Aby-a-Day -18 March: “If you gaze long into an Abyssinian, the Abyssinian also gazes into you” (Swedish Sunday)

This is another post written by my husband, Björn. While Björn has had cats most of his life, he never lived with Abyssinians before…


Before Jake and Angel moved in, the most active cat I had lived with was Olivia (1999-2010), the small tortie shorthaired Norwegian Forest cat mix. She was pretty talkative and active, annoying and fun (usually at the same time). Still, she was nothing compared to cats like Jake, Angel, Alfred and Logan.


Other cats I had met, like those of friends, were pretty sedate, just like my own old cat, Pyret. Some hid under the sofa and refused to come out when I was visiting, others were just furry couch potatoes. I had met Jake and Angel in Boston in 2015, and had seen their antics during our FaceTime sessions before Koshka moved here. I thought I was prepared…

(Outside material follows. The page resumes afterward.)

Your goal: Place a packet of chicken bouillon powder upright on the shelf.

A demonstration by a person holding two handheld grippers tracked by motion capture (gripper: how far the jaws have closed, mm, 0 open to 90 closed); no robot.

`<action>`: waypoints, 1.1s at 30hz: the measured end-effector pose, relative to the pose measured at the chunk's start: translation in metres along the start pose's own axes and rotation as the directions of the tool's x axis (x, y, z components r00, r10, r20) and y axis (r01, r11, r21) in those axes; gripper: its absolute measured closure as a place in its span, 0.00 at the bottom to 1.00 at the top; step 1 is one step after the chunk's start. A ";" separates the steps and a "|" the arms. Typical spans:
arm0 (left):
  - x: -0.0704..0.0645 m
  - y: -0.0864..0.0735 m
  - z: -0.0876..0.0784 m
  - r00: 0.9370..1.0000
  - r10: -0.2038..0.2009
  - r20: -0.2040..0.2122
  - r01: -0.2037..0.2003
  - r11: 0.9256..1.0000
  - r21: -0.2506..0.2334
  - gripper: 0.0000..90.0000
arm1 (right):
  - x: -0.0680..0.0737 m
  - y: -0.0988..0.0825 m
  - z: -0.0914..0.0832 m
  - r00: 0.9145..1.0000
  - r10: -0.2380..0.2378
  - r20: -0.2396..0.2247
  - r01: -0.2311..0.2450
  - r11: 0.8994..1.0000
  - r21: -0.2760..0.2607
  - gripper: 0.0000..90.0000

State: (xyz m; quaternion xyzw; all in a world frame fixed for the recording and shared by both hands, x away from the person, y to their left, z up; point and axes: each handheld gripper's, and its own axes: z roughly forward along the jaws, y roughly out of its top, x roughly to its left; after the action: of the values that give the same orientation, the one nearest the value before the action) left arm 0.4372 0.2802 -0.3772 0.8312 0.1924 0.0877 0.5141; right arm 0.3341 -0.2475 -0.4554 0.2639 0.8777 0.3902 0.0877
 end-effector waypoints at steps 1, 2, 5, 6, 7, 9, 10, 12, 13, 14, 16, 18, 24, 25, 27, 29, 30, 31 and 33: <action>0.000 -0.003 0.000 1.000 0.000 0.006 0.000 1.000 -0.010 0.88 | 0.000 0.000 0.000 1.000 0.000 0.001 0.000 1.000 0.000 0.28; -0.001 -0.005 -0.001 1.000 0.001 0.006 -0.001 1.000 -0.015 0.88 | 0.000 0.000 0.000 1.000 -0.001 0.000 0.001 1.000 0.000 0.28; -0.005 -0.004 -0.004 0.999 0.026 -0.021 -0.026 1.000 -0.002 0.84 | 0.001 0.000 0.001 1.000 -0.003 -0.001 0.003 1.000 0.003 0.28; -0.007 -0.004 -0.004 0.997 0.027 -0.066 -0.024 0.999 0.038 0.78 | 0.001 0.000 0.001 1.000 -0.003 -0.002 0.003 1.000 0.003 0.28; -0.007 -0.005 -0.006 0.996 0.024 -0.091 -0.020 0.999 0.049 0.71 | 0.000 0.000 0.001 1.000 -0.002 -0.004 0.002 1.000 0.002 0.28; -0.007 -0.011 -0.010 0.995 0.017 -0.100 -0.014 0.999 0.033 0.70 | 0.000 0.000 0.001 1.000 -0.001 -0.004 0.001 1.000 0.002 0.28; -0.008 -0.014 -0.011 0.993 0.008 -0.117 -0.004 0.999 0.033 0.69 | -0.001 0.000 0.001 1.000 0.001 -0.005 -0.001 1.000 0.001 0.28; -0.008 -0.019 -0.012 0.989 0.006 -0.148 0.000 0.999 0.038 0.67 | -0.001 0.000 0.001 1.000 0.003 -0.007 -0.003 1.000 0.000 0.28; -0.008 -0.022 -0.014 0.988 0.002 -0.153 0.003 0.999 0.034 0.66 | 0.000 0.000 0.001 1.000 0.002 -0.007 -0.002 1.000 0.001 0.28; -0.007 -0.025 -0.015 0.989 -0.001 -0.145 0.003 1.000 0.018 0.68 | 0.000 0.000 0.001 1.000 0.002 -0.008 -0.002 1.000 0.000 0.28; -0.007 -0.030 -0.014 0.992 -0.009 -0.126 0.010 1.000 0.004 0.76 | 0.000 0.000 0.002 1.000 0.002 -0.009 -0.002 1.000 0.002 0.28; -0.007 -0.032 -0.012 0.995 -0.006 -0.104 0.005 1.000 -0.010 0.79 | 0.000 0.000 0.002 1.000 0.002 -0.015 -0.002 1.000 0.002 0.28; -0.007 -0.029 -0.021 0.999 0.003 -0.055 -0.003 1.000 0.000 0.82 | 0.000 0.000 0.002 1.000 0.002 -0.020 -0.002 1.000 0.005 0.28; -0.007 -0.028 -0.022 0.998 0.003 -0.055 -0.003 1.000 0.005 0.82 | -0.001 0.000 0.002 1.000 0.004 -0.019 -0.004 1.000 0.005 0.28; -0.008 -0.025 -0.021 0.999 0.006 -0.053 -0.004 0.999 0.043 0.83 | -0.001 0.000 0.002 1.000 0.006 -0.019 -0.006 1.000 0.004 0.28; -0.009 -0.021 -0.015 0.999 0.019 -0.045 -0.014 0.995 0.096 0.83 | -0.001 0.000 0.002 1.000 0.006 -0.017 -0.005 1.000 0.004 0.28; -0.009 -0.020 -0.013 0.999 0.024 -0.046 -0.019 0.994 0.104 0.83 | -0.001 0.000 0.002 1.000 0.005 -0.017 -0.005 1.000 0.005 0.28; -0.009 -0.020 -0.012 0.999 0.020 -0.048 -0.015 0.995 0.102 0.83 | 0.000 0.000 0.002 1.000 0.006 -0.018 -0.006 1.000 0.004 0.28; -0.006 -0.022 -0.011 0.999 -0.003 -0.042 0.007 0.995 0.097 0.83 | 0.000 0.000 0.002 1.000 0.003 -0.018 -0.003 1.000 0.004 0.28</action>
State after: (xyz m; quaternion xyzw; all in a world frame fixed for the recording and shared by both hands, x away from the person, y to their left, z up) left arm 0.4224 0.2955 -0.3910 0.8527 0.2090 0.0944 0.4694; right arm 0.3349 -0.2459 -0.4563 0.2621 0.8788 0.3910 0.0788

18 June 2016. Two cats are let out of their travel cage and explore their new surroundings. Soon I’ll learn what it means to live with Abys. While Angel is more like a regular cat as long as there’s no meat involved, my old Pyret was the opposite to Jake.


Active, attention-seeking and affectionate (usually), the claim that Abys are the most dog-like of cat breeds is proven true.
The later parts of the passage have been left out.